**How to complete this task**
From the records below, set down exactly the lines starting with the line that contains "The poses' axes" and going on through the line that contains "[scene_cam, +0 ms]". Nothing else is wanted.

** Records supplied follows **

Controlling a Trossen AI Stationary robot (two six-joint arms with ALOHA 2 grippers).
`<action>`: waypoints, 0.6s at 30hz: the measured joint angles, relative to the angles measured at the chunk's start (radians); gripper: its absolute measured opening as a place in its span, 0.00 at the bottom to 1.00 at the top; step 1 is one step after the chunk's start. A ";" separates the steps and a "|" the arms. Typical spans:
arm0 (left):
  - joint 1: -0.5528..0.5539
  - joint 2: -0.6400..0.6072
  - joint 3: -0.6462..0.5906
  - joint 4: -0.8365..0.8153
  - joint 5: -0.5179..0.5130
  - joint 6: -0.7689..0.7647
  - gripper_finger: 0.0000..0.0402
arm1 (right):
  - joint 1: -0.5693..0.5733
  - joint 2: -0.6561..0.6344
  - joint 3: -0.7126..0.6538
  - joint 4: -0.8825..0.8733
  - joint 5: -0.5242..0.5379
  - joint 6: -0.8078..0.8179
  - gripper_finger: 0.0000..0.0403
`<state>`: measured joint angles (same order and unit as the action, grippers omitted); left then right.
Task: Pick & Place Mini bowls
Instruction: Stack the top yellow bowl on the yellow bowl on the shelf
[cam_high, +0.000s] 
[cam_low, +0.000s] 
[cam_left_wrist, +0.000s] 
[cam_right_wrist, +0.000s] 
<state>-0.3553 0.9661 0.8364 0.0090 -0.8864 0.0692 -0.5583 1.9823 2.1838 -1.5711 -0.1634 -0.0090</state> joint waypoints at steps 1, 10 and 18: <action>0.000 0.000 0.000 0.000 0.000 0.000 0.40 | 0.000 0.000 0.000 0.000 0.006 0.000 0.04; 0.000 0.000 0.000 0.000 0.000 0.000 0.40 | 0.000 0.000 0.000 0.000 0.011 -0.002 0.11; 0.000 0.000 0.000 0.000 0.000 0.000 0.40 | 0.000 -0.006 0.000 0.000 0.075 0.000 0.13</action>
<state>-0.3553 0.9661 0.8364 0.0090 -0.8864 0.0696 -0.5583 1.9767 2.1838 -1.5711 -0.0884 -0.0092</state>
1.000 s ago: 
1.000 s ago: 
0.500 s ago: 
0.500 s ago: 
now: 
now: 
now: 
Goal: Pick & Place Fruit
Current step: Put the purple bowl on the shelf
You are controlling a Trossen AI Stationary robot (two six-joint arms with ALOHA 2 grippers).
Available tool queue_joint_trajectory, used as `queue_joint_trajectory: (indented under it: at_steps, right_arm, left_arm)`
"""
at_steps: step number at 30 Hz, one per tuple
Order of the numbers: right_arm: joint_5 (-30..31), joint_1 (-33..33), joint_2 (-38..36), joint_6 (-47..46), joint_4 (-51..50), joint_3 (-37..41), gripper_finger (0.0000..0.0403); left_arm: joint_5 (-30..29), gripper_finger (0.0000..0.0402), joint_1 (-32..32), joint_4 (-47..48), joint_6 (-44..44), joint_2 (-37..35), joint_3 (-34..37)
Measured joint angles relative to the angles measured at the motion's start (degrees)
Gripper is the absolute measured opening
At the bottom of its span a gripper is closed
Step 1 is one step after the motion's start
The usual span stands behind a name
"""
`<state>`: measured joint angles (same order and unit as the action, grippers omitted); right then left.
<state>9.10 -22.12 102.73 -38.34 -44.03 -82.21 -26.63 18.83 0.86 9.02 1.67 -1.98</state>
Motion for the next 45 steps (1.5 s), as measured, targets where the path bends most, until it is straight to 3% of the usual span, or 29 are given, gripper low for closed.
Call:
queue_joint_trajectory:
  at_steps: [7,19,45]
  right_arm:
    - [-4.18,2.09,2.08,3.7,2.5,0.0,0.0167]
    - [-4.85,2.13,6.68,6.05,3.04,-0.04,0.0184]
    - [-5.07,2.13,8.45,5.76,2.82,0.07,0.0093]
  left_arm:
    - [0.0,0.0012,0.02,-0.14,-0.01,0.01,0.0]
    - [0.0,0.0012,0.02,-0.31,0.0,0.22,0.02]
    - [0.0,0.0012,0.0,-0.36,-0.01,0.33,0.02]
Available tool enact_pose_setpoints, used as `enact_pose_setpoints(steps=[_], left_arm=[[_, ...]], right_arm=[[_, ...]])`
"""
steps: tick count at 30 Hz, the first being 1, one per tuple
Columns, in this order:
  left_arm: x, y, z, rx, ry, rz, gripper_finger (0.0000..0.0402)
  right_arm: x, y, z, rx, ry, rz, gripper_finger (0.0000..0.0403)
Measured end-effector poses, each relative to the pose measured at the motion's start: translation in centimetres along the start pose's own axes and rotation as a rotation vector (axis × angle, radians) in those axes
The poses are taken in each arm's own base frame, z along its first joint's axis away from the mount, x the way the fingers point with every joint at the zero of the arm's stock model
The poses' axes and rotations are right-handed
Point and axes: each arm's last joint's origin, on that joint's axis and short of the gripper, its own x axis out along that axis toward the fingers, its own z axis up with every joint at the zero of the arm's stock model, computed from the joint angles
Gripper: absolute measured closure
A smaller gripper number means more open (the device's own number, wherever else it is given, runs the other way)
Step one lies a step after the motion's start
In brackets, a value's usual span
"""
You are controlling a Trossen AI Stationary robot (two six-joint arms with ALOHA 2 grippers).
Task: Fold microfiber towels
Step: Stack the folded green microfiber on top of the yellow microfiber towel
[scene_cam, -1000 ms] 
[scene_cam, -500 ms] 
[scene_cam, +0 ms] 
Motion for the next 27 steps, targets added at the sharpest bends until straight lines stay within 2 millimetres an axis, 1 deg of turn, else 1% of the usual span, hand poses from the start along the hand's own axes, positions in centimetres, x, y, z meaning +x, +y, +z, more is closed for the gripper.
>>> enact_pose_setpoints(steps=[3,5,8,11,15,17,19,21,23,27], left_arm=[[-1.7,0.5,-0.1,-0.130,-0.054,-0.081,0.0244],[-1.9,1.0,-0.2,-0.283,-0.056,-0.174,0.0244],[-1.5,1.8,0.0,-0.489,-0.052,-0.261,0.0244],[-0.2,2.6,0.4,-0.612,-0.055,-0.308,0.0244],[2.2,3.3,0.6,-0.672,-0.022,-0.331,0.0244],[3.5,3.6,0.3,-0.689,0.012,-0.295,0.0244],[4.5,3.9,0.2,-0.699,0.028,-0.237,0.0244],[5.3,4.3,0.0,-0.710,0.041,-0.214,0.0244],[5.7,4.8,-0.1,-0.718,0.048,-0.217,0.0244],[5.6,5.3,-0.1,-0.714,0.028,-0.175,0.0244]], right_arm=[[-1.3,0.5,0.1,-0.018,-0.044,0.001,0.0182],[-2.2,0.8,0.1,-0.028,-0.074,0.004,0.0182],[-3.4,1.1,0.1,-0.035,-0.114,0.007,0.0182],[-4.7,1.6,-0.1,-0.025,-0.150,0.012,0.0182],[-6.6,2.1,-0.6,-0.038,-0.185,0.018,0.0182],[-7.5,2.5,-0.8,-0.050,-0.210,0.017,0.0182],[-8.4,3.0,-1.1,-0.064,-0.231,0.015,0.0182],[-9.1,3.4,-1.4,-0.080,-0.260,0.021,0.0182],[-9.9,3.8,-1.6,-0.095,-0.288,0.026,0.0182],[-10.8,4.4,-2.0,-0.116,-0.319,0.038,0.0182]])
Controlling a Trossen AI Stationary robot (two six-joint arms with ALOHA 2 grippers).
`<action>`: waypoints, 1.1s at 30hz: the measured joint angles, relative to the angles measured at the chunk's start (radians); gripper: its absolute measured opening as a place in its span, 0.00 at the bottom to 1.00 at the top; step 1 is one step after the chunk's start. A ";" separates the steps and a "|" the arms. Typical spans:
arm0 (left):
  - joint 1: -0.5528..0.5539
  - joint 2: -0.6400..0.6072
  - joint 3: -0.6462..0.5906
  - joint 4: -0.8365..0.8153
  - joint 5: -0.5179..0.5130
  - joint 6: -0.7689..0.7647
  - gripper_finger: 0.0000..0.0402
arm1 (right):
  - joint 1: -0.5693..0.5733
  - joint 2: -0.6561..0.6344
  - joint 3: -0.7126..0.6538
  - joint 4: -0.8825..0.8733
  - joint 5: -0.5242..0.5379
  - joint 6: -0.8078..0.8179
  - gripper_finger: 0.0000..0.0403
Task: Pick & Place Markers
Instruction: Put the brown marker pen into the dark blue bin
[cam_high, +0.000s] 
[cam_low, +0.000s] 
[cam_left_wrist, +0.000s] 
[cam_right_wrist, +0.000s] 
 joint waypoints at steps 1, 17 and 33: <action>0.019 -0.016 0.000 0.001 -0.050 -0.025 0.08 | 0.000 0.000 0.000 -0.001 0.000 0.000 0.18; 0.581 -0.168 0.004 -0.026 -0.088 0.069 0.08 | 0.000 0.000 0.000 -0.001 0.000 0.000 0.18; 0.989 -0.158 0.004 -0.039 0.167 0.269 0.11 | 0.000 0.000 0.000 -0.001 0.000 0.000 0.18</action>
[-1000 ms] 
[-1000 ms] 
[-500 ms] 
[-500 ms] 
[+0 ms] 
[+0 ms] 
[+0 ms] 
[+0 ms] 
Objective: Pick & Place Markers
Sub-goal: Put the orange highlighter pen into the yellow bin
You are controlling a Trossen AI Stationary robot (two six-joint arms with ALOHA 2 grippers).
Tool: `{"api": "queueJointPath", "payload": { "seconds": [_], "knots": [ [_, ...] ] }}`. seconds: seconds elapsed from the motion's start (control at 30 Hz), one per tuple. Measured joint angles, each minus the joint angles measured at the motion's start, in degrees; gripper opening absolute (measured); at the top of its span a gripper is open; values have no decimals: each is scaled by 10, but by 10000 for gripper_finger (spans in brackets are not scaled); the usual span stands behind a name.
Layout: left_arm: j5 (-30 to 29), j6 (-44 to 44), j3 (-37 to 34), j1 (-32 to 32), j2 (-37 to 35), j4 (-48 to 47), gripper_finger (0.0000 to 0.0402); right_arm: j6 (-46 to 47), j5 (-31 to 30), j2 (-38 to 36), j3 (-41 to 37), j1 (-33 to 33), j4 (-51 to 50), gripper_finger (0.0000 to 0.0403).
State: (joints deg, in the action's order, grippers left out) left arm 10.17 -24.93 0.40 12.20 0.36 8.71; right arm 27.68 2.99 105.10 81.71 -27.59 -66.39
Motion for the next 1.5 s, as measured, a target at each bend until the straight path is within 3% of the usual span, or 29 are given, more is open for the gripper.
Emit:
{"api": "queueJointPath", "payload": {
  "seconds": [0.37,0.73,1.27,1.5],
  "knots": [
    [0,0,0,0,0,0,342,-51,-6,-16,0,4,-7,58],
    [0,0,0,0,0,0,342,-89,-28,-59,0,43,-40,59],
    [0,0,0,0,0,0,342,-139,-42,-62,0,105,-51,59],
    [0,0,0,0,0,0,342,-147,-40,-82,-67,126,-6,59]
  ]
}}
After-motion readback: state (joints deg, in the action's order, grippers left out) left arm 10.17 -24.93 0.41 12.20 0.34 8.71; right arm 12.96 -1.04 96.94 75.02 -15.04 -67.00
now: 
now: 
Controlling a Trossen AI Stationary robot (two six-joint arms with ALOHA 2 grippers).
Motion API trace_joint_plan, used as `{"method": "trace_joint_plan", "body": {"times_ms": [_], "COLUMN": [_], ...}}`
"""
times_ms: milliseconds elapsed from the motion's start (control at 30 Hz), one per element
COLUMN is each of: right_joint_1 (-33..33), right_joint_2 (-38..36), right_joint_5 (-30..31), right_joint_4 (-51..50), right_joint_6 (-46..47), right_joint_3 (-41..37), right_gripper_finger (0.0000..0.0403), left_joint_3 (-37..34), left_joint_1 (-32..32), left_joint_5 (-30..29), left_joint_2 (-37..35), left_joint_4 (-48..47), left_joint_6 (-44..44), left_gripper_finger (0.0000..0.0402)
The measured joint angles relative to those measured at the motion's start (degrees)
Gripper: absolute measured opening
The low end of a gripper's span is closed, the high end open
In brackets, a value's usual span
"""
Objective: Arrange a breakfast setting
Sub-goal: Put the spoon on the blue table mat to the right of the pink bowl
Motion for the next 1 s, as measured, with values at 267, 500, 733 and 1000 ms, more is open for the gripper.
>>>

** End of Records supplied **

**Result**
The poses' axes and rotations are right-handed
Point and axes: each arm's last joint's origin, on that joint's axis and short of the gripper, its own x axis out along that axis toward the fingers, its own z axis up with every joint at the zero of the arm's stock model, computed from the joint angles
Gripper: absolute measured closure
A smaller gripper number means more open (the device's own number, wherever else it is given, runs the other way)
Step one lies a step after the motion's start
In brackets, a value's usual span
"""
You are controlling a Trossen AI Stationary robot (two six-joint arms with ALOHA 2 grippers).
Task: Fold microfiber towels
Step: Stack the folded green microfiber on top of the yellow microfiber towel
[scene_cam, -1000 ms] 
[scene_cam, -500 ms] 
[scene_cam, +0 ms] 

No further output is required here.